Carol had given me the instructions via the phone, and I made my bottles up the next day. I was carrying four bottles down to the bottom of the garden when I was stopped by the guy who was making our back wall to "talk story". As I stood there talking to him, still holding the bottles, Oriental fuit flies swarmed over and entered the bottles via the holes - I was amazed at my first capture, I got 10 or 11 just while I was just standing there! Last season I had to empty the bottles seven times, and each were jam packed with dead bodies all of which would have stung the mangos. Our whole crop last year was completely unblemished. Mahalo, Carol!

So glad your greenhouse is holding up Jeanne! Brrr...32, I can't even imagine that now! If our temps dip into the lower 70's at night we put on sweats in the morning until the sun comes up! We've turned into real wimps!

KC Metro area, MO(Zone 6a)

LOL. It's only in the teens here and we have a couple inches of snow on the ground with ice under that. School's been cancelled for the day and most people are staying home if they can.

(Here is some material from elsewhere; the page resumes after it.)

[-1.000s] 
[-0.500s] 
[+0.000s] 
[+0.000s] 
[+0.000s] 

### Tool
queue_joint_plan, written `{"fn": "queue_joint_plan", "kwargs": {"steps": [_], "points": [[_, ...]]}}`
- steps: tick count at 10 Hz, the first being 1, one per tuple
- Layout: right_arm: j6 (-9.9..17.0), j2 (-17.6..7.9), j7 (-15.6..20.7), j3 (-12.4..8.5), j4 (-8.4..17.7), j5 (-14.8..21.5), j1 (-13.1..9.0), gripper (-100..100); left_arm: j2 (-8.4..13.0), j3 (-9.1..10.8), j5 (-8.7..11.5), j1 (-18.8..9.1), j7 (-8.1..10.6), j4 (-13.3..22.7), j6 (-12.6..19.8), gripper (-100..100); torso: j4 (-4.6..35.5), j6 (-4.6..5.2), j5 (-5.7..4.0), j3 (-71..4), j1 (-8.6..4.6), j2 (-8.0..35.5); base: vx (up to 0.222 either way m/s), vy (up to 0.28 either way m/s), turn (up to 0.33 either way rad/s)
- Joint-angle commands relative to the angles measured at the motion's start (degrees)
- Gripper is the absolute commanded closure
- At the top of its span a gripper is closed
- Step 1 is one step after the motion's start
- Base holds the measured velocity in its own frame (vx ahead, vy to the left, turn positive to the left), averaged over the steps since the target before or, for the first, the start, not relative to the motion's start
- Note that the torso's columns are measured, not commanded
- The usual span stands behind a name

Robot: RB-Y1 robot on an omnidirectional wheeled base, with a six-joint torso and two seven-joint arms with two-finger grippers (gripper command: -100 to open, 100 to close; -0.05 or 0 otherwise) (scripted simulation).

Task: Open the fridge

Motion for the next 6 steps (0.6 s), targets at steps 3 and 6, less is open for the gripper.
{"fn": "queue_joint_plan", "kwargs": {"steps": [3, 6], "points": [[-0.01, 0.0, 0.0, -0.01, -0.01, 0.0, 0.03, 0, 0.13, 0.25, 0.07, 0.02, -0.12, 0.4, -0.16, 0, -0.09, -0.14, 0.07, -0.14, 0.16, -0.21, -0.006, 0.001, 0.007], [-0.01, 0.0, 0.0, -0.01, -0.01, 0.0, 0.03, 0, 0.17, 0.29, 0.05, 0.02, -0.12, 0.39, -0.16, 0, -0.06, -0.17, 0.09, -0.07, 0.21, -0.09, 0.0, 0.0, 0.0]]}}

70 would feel great right about now. LOL

Hillsborough , NC(Zone 7a)

Gosh Pepper, I hope you don't have to go on the roads today - icy roads are terrifying. When we lived in New England I never went out unless I really had to, especially with the children in the car - my, that seems like a lifetime away, well acually it is!

Keep warm!

KC Metro area, MO(Zone 6a)

Nope, not going out today. Staying home and doing some chores inside and watching all the birds at the feeders.

Keaau, HI(Zone 11)

HAHA 70 deg? We get down to 57!!! which is cold for us when all windows and doors are open!!!

Yes, that fruit fly capture system is wonderful!!!! Saved my guava harves!!!!